THE TASK: Make an exact copy of the listing, without images.

DATA BELOW:

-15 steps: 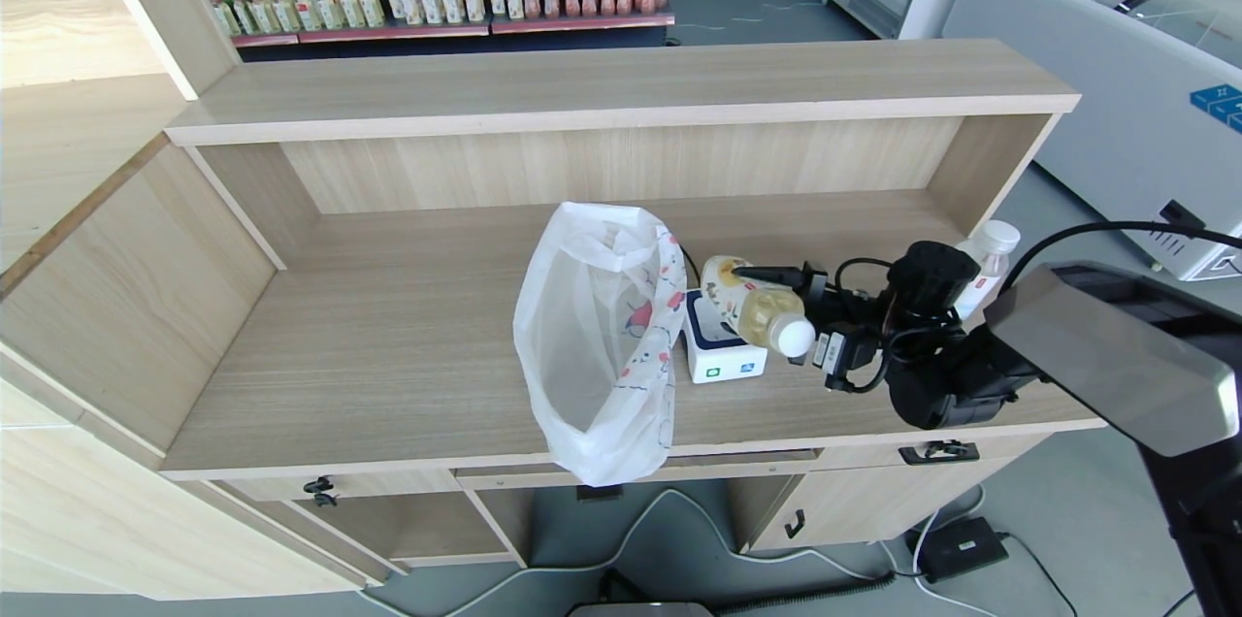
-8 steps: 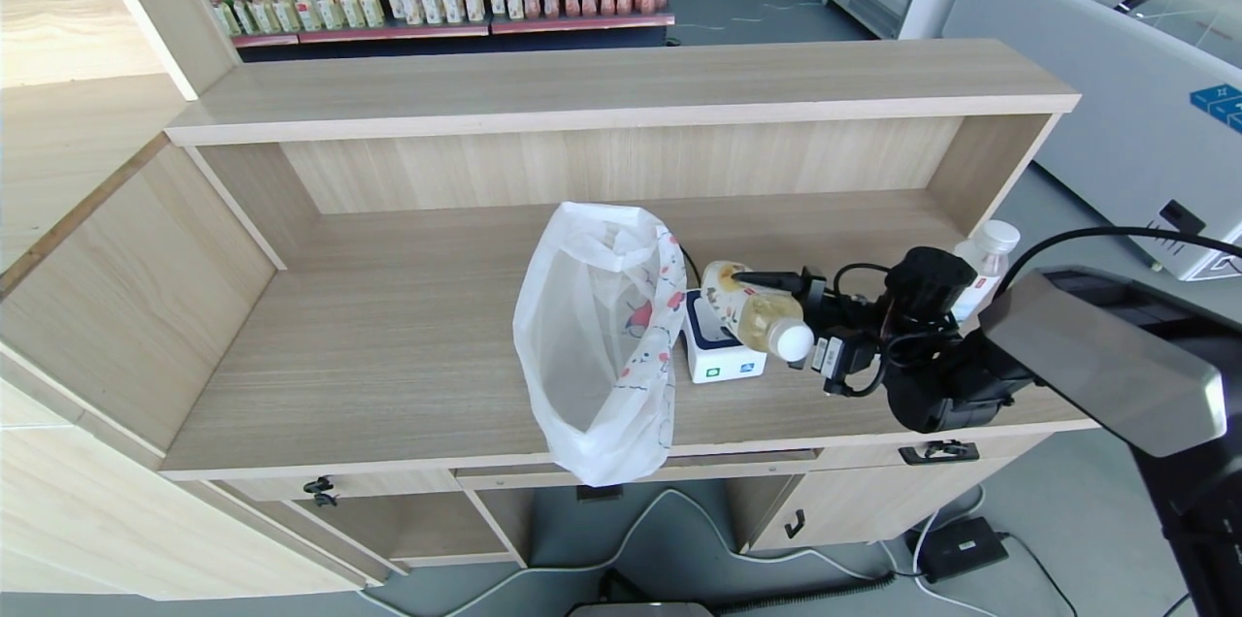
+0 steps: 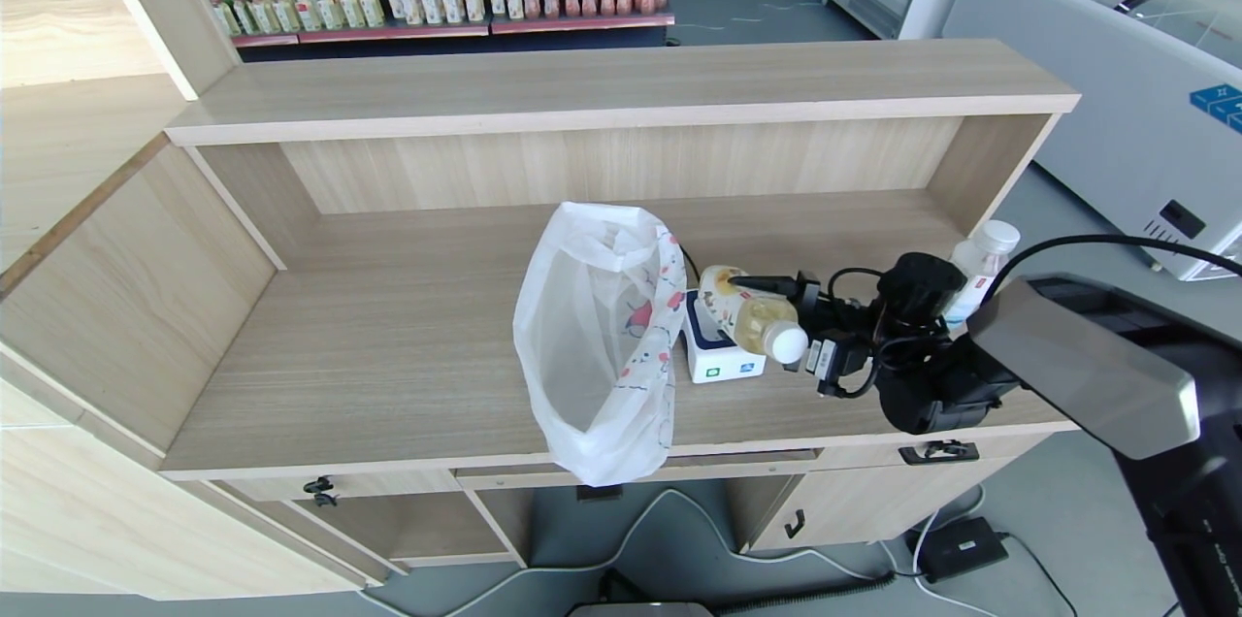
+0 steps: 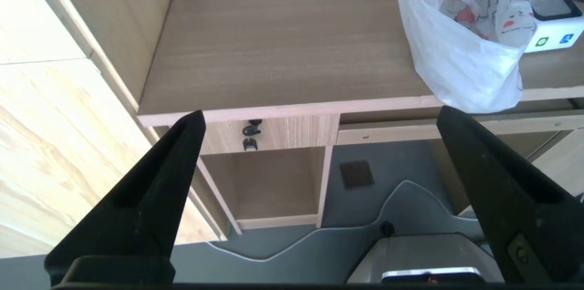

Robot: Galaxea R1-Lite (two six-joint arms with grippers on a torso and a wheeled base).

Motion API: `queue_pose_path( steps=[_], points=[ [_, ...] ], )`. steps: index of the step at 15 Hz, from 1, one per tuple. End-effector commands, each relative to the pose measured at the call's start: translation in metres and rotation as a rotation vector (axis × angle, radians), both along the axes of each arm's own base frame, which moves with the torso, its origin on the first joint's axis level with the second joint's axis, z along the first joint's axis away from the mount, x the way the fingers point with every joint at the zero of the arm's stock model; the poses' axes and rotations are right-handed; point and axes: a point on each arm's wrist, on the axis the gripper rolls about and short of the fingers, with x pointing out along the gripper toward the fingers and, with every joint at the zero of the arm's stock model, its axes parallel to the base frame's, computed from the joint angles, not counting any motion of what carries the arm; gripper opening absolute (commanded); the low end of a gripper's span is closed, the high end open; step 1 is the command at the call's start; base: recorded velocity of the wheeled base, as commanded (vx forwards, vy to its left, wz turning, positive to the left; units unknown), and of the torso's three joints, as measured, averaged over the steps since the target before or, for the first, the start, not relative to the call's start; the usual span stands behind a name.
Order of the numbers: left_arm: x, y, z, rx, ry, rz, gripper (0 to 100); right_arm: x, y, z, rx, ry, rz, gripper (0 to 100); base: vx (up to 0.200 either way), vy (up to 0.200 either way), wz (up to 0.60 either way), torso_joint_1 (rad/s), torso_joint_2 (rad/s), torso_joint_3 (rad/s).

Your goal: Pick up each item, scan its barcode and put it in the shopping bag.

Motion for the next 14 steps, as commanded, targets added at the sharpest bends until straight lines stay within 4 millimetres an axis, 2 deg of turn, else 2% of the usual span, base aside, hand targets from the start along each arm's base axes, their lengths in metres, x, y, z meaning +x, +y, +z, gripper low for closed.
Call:
queue_pose_path(
  steps=[1,8,9,11,13,14],
  points=[
    [0.000,0.000,0.000,0.000,-0.001,0.000,100,0.001,0.001,-0.005,-0.002,0.009,0.002,0,0.000,0.000,0.00,0.000,0.00,0.000],
    [0.000,0.000,0.000,0.000,-0.001,0.000,100,0.004,0.002,-0.003,0.004,0.015,0.005,0,0.000,0.000,0.00,0.000,0.00,0.000],
    [0.000,0.000,0.000,0.000,-0.001,0.000,100,0.003,-0.001,0.006,0.012,0.024,0.002,0,0.000,0.000,0.00,0.000,0.00,0.000],
    [0.000,0.000,0.000,0.000,-0.002,0.000,100,0.000,-0.019,0.038,0.049,0.069,-0.022,0,0.000,0.000,0.00,0.000,0.00,0.000],
    [0.000,0.000,0.000,0.000,-0.001,0.000,100,-0.009,-0.039,0.071,0.089,0.130,-0.045,0,0.000,0.000,0.00,0.000,0.00,0.000],
    [0.000,0.000,0.000,0.000,-0.001,0.000,100,-0.017,-0.046,0.096,0.117,0.159,-0.054,0,0.000,0.000,0.00,0.000,0.00,0.000]
  ],
)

RESPONSE TO THE EXERCISE:
-15 steps: 
-8 steps: 
+0 steps: 
+0 steps: 

Robot: Galaxea R1-Lite (two six-joint arms with grippers on a torso and a wheeled base).

Motion API: `queue_pose_path( steps=[_], points=[ [_, ...] ], )`. steps: index of the step at 15 Hz, from 1, one per tuple. End-effector commands, each relative to the pose measured at the call's start: translation in metres and rotation as a rotation vector (axis × angle, radians), both along the axes of each arm's own base frame, which moves with the torso, its origin on the first joint's axis level with the second joint's axis, z along the first joint's axis away from the mount, x the way the fingers point with every joint at the zero of the arm's stock model; the poses' axes and rotations are right-handed; point and axes: a point on each arm's wrist, on the axis the gripper rolls about and short of the fingers, with x pointing out along the gripper toward the fingers and, with every joint at the zero of the arm's stock model, its axes parallel to the base frame's, computed from the joint angles, not counting any motion of what carries the arm; gripper opening absolute (commanded); the low end of a gripper's span is closed, the high end open; step 1 is the command at the call's start; base: recorded velocity of the wheeled base, as commanded (vx forwards, vy to its left, wz turning, positive to the left; units unknown), and of the torso's three joints, as measured, averaged over the steps since the target before or, for the first, the start, not relative to the call's start; the usual span stands behind a name.
Order of the numbers: left_arm: x, y, z, rx, ry, rz, gripper (0 to 100); right_arm: x, y, z, rx, ry, rz, gripper (0 to 100); base: vx (up to 0.200 either way), vy (up to 0.200 either way), wz (up to 0.60 either way), torso_joint_1 (rad/s), torso_joint_2 (rad/s), torso_joint_3 (rad/s).

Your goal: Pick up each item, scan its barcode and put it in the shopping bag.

Motion for the next 14 steps, as commanded, targets added at the sharpest bends until straight lines stay within 4 millimetres an axis, 2 deg of turn, else 2% of the usual span, base aside, hand targets from the start along each arm's base axes, their lengths in metres, x, y, z meaning +x, +y, +z, gripper low for closed.
Call:
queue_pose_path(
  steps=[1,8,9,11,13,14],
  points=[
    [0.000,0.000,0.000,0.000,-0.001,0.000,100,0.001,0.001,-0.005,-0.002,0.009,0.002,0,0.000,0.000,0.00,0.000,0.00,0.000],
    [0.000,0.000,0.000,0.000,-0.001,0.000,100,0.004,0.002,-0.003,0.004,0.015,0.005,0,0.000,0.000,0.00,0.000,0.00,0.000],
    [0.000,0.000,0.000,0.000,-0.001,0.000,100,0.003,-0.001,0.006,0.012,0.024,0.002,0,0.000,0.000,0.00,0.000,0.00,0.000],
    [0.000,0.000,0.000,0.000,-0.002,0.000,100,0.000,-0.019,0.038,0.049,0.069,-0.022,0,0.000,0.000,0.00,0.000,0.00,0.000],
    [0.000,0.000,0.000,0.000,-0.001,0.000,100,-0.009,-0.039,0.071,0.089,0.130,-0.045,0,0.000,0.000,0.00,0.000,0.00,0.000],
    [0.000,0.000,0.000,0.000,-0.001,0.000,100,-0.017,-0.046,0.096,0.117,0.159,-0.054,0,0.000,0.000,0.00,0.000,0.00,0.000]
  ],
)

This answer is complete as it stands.